What is being asked: Nothing but the pictures should be left out when you copy the records exactly.

Supplied material:
☆ ☆ ☆

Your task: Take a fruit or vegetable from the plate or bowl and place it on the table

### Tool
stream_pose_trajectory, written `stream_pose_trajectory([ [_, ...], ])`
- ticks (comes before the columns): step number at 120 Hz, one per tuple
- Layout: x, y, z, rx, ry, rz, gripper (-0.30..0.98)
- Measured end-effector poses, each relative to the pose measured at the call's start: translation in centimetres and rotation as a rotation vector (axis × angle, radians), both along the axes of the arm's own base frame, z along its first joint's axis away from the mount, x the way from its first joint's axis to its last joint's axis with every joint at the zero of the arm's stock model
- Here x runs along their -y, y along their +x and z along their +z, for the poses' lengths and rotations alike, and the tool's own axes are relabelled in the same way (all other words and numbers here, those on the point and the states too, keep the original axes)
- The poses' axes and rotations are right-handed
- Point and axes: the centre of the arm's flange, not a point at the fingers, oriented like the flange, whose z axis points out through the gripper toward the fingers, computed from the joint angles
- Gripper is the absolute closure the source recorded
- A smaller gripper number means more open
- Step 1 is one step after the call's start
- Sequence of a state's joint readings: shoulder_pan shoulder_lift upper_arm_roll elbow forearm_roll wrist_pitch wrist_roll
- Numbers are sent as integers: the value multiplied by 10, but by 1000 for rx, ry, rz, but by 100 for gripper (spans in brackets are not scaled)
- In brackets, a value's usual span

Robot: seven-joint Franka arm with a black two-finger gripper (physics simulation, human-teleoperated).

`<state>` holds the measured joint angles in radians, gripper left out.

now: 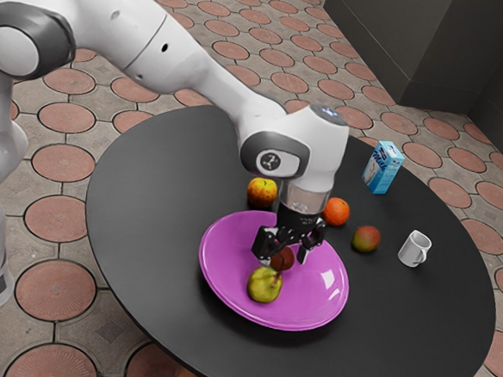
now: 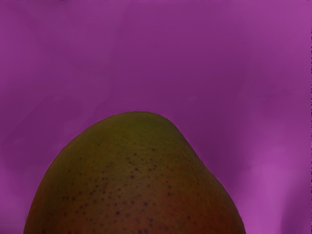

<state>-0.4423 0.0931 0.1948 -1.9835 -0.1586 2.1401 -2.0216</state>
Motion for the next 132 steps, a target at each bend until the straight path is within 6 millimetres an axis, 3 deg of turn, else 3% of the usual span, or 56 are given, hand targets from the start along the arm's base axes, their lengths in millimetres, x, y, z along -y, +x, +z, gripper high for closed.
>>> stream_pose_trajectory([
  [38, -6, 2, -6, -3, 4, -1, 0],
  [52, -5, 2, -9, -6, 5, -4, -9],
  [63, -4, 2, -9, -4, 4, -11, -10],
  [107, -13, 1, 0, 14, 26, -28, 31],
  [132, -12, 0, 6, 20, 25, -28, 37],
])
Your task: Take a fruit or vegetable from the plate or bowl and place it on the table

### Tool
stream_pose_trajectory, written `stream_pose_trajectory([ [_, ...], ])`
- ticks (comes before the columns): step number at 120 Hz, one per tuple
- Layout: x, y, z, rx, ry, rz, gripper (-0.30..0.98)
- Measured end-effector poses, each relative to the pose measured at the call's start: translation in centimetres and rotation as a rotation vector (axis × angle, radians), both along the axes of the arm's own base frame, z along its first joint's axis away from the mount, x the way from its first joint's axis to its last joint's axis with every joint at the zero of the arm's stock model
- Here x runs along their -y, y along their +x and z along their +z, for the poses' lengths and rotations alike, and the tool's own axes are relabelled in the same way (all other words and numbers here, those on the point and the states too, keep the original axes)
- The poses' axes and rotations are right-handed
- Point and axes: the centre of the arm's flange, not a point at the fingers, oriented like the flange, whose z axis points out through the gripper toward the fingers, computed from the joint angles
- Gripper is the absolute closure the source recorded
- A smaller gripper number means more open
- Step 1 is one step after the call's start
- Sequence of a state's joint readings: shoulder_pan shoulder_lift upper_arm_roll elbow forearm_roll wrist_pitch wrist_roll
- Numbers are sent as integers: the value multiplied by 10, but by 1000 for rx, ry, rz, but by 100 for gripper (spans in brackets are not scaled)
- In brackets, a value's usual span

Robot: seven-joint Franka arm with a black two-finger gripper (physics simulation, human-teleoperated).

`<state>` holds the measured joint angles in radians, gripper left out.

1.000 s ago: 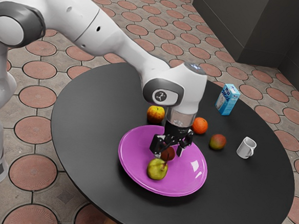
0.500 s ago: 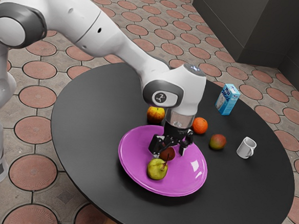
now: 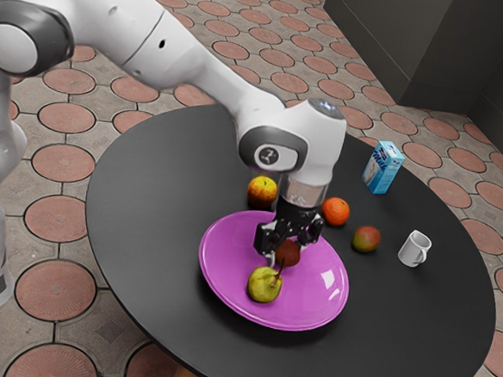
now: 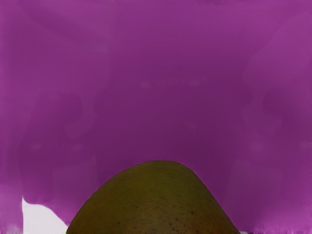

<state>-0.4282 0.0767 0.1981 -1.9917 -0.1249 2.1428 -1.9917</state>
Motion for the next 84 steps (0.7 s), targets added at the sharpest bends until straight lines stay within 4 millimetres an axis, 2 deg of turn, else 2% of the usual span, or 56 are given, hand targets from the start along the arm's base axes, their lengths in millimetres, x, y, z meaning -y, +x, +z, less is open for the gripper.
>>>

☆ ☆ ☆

Answer below:
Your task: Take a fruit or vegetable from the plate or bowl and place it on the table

### Tool
stream_pose_trajectory, written `stream_pose_trajectory([ [_, ...], ])`
- ticks (comes before the columns): step number at 120 Hz, one per tuple
- Layout: x, y, z, rx, ry, rz, gripper (-0.30..0.98)
- Measured end-effector poses, each relative to the pose measured at the call's start: translation in centimetres and rotation as a rotation vector (axis × angle, radians), both along the axes of the arm's own base frame, z along its first joint's axis away from the mount, x the way from its first joint's axis to its last joint's axis with every joint at the zero of the arm's stock model
- Here x runs along their -y, y along their +x and z along their +z, for the poses' lengths and rotations alike, and the tool's own axes are relabelled in the same way (all other words and numbers here, those on the point and the states too, keep the original axes)
- The poses' axes and rotations are right-handed
- Point and axes: the centre of the arm's flange, not a point at the fingers, oriented like the flange, whose z axis points out through the gripper toward the fingers, computed from the joint angles
- Gripper is the absolute closure the source recorded
- A smaller gripper number means more open
- Step 1 is one step after the call's start
- Sequence of a state's joint readings: shoulder_pan shoulder_lift upper_arm_roll elbow forearm_roll wrist_pitch wrist_roll
- Numbers are sent as integers: the value multiplied by 10, but by 1000 for rx, ry, rz, but by 100 for gripper (spans in brackets are not scaled)
- In brackets, a value's usual span

Robot: seven-joint Franka arm with a black two-finger gripper (physics simulation, human-teleoperated).

`<state>` holds the measured joint angles in radians, gripper left out.

now: 
now: 

<state>-0.4423 0.0931 0.1948 -1.9835 -0.1586 2.1401 -2.0216</state>
Motion for the next 132 steps, a target at each bend until the straight path is within 6 millimetres an axis, 3 deg of turn, else 3% of the usual span, or 56 are given, hand targets from the start along the arm's base axes, their lengths in millimetres, x, y, z along -y, +x, +z, gripper high for closed.
>>> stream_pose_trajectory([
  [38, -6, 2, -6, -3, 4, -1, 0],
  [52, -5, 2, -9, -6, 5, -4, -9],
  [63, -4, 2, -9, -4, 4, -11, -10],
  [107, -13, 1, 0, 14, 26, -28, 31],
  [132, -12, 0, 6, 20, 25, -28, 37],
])
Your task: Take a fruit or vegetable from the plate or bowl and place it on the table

### Tool
stream_pose_trajectory, written `stream_pose_trajectory([ [_, ...], ])`
- ticks (comes before the columns): step number at 120 Hz, one per tuple
- Layout: x, y, z, rx, ry, rz, gripper (-0.30..0.98)
- Measured end-effector poses, each relative to the pose measured at the call's start: translation in centimetres and rotation as a rotation vector (axis × angle, radians), both along the axes of the arm's own base frame, z along its first joint's axis away from the mount, x the way from its first joint's axis to its last joint's axis with every joint at the zero of the arm's stock model
- Here x runs along their -y, y along their +x and z along their +z, for the poses' lengths and rotations alike, and the tool's own axes are relabelled in the same way (all other words and numbers here, those on the point and the states too, keep the original axes)
- The poses' axes and rotations are right-handed
- Point and axes: the centre of the arm's flange, not a point at the fingers, oriented like the flange, whose z axis points out through the gripper toward the fingers, computed from the joint angles
- Gripper is the absolute closure the source recorded
- A smaller gripper number means more open
- Step 1 is one step after the call's start
- Sequence of a state's joint readings: shoulder_pan shoulder_lift upper_arm_roll elbow forearm_roll wrist_pitch wrist_roll
- Numbers are sent as integers: the value multiplied by 10, but by 1000 for rx, ry, rz, but by 100 for gripper (spans in brackets are not scaled)
- In brackets, a value's usual span

Robot: seven-joint Franka arm with a black two-finger gripper (physics simulation, human-teleoperated).

`<state>` holds the measured joint angles in radians, gripper left out.

1.000 s ago: 
0.500 s ago: 
now: 
now: 

<state>-0.4282 0.0767 0.1981 -1.9917 -0.1249 2.1428 -1.9917</state>
Motion for the next 84 steps (0.7 s), targets added at the sharpest bends until straight lines stay within 4 millimetres an axis, 2 deg of turn, else 2% of the usual span, or 56 are given, hand targets from the start along the arm's base axes, their lengths in millimetres, x, y, z meaning -y, +x, +z, less is open for the gripper.
>>>

The output returned above is complete.